Find a second solution y2(x) of<br> x^2y"-3xy'+5y=0; y1=x^2cos(lnx)

rosijanka [135]

We can try reduction order and look for a solution $y_2(x)=y_1(x)v(x)$ . Then

$y_2=y_1v\implies{y_2}'=y_1v'+{y_1}'v\implies{y_2}''=y_1v''+2{y_1}'v+{y_1}''v$

Substituting these into the ODE gives

$x^2(y_1v''+2{y_1}'v+{y_1}''v)-3x(y_1v'+{y_1}'v)+5y_1v=0$

$x^2y_1v''+(2x^2{y_1}'-3xy_1)v'+(x^2{y_1}''-3x{y_1}'+5y_1)v=0$

$x^4\cos(\ln x)v''+x^3(\cos(\ln x)-2\sin(\ln x))v'=0$

which leaves us with an ODE linear in $w(x)=v'(x)$ :

$x^4\cos(\ln x)w'+x^3(\cos(\ln x)-2\sin(\ln x))w=0$

This ODE is separable; divide both sides by the coefficient of $w'(x)$ and separate the variables to get

$w'+\dfrac{\cos(\ln x)-2\sin(\ln x)}{x\cos(\ln x)}w=0$

$\dfrac{w'}w=\dfrac{2\sin(\ln x)-\cos(\ln x)}{x\cos(\ln x)}$

$\dfrac{\mathrm dw}w=\dfrac{2\sin(\ln x)-\cos(\ln x)}{x\cos(\ln x)}\,\mathrm dx$

Integrate both sides; on the right, substitute $u=\ln x$ so that $\mathrm du=\dfrac{\mathrm dx}x$ .

$\ln|w|=\displaystyle\int\frac{2\sin u-\cos u}{\cos u}\,\mathrm du=\int(2\tan u-1)\,\mathrm du$

Now solve for $w(u)$ ,

$\ln|w|=-2\ln(\cos u)-u+C$

$w=e^{-2\ln(\cos u)-u+C}$

$w=Ce^{-u}\sec^2u$

then for $w(x)$ ,

$w=Ce^{-\ln x}\sec^2(-\ln x)$

$w=C\dfrac{\sec^2(\ln x)}x$

Solve for $v(x)$ by integrating both sides.

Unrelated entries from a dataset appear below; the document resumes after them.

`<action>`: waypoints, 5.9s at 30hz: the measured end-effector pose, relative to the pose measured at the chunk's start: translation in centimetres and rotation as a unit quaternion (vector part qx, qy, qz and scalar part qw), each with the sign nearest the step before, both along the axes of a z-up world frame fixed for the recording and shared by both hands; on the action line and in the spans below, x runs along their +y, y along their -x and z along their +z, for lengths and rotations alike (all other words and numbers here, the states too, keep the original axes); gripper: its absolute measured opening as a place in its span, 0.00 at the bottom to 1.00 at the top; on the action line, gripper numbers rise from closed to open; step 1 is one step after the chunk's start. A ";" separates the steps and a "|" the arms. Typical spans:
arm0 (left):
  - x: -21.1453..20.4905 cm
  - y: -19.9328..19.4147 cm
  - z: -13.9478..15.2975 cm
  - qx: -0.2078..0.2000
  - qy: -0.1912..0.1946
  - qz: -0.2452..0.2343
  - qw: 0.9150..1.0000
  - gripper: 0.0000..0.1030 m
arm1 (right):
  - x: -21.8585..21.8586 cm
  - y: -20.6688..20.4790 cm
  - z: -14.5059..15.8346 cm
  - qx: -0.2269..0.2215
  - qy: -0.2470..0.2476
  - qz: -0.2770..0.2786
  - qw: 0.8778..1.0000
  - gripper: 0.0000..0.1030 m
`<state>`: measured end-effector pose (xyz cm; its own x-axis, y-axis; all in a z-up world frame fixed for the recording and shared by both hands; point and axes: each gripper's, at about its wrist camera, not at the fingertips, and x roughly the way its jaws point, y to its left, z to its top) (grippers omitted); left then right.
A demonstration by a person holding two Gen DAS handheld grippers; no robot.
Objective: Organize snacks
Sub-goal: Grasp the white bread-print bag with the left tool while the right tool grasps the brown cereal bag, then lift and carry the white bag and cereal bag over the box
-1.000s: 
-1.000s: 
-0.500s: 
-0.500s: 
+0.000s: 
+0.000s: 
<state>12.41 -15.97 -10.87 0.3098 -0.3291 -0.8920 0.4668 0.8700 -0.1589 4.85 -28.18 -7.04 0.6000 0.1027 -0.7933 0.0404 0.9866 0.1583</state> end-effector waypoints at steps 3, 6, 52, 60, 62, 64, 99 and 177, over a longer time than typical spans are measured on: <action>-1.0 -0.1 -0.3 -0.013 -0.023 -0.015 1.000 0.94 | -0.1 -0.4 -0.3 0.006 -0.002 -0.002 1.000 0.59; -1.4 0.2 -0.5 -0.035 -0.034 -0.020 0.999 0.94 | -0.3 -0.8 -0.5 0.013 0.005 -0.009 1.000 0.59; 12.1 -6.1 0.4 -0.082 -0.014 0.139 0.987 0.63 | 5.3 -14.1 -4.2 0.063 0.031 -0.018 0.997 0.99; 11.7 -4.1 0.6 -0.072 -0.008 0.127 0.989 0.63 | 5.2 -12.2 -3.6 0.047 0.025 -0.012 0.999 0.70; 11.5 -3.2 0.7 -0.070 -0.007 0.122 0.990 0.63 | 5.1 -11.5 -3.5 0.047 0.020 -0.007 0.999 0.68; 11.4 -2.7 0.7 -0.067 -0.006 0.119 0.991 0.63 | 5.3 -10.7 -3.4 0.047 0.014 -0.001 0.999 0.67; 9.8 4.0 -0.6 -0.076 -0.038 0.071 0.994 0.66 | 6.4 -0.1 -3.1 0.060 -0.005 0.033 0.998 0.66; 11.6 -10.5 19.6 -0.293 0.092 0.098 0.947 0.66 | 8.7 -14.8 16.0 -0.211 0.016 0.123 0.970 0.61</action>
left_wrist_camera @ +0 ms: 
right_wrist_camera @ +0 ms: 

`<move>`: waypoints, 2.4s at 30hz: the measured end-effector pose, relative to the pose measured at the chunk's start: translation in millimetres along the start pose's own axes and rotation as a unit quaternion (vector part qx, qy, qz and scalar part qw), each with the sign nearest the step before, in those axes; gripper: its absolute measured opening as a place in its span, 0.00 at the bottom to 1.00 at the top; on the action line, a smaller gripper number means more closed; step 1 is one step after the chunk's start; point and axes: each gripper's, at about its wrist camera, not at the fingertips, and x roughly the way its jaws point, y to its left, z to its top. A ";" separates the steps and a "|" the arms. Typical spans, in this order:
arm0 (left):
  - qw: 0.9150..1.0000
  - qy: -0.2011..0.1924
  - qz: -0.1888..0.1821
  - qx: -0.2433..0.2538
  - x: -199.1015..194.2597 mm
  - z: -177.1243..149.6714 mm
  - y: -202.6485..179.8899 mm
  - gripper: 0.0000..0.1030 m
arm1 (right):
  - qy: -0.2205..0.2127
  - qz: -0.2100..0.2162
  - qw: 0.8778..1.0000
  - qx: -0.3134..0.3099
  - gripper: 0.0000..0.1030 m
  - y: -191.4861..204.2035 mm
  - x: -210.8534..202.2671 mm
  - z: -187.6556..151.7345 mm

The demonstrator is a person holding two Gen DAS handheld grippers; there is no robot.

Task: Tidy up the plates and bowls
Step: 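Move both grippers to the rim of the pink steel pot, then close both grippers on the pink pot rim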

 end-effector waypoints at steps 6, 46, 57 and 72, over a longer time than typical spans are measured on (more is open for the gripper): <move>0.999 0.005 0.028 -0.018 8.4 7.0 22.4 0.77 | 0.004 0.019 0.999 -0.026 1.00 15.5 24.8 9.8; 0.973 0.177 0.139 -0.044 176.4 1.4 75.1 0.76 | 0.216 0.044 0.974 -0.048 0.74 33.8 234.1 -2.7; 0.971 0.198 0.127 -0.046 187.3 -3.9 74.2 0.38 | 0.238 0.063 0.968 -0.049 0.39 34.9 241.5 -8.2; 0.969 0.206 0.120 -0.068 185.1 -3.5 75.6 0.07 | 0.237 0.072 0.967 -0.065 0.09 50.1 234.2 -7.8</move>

$v=\displaystyle C_1\int\frac{\sec^2(\ln x)}x\,\mathrm dx$

Substitute $u=\ln x$ again and solve for $v(u)$ :

$v=\displaystyle C_1\int\sec^2u\,\mathrm du$

$v=C_1\tan u+C_2$

then for $v(x)$ ,

$v=C_1\tan(\ln x)+C_2$

So the second solution would be

$y_2=x^2\cos(\ln x)(C_1\tan(\ln x)+C_2)$

$y_2=C_1x^2\sin(\ln x)+C_2x^2\cos(\ln x)$

$y_1(x)$ already accounts for the second term of the solution above, so we end up with

$\boxed{y_2=x^2\sin(\ln x)}$

as the second independent solution.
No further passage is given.